Para reduzir o risco de cair no rotativo, a primeira medida é ajustar o limite ao seu fluxo de renda e não ao apetite por consumo. Acompanhar as despesas em tempo real, usar alertas de gastos e revisar faturas semanalmente evita surpresas no vencimento. Evitar enxergar o limite como renda extra e planejar compras grandes com parcelamento a juros menores também são práticas eficazes.

Pagar apenas o mínimo é um atalho perigoso: o saldo restante entra no rotativo com taxas entre as mais altas do mercado, o que pode inflar a dívida em pouco tempo.
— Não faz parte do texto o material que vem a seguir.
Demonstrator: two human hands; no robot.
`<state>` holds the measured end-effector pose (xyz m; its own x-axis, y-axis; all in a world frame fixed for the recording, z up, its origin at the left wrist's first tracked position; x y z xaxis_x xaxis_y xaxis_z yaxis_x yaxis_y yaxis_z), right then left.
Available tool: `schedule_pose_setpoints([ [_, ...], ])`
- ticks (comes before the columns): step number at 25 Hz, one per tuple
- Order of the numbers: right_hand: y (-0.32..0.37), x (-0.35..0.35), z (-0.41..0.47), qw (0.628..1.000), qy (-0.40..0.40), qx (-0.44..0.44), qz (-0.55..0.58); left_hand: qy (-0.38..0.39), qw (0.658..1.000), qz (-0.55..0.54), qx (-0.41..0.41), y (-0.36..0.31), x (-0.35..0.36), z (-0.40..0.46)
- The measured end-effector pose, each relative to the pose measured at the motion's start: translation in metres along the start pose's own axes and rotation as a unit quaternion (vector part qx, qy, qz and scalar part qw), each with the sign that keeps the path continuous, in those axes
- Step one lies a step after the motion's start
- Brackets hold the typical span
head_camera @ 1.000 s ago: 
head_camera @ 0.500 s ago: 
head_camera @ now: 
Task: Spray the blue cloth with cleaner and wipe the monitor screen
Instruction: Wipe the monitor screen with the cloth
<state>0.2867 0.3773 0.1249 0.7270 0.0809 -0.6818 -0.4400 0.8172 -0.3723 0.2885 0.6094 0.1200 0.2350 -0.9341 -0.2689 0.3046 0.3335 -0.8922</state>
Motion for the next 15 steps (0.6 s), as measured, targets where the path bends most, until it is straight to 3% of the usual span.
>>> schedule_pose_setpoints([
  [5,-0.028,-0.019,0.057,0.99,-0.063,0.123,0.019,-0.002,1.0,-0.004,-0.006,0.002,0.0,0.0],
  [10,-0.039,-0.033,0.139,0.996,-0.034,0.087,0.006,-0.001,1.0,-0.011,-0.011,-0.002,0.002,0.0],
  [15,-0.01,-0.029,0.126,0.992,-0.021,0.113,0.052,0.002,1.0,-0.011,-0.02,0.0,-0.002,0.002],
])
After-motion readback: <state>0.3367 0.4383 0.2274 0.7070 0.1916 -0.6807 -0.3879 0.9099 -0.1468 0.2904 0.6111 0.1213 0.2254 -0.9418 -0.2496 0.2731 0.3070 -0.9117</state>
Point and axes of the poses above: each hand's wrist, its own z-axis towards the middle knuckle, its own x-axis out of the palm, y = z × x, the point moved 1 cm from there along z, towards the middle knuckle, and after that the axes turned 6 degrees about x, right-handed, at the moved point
Se já houver acúmulo, a alternativa mais prática costuma ser negociar diretamente com a instituição financeira; bancos frequentemente oferecem parcelamentos com juros menores, descontos e renegociação por canais digitais.

No longo prazo, disciplina e planejamento transformam o cartão em ferramenta útil: priorizar pagamento integral da fatura, constituir reserva de emergência e optar por débito ou cartões com controle mais rígido para despesas do dia a dia. Pequenas mudanças de comportamento reduzem o risco de inadimplência e preservam o orçamento familiar diante de taxas elevadas.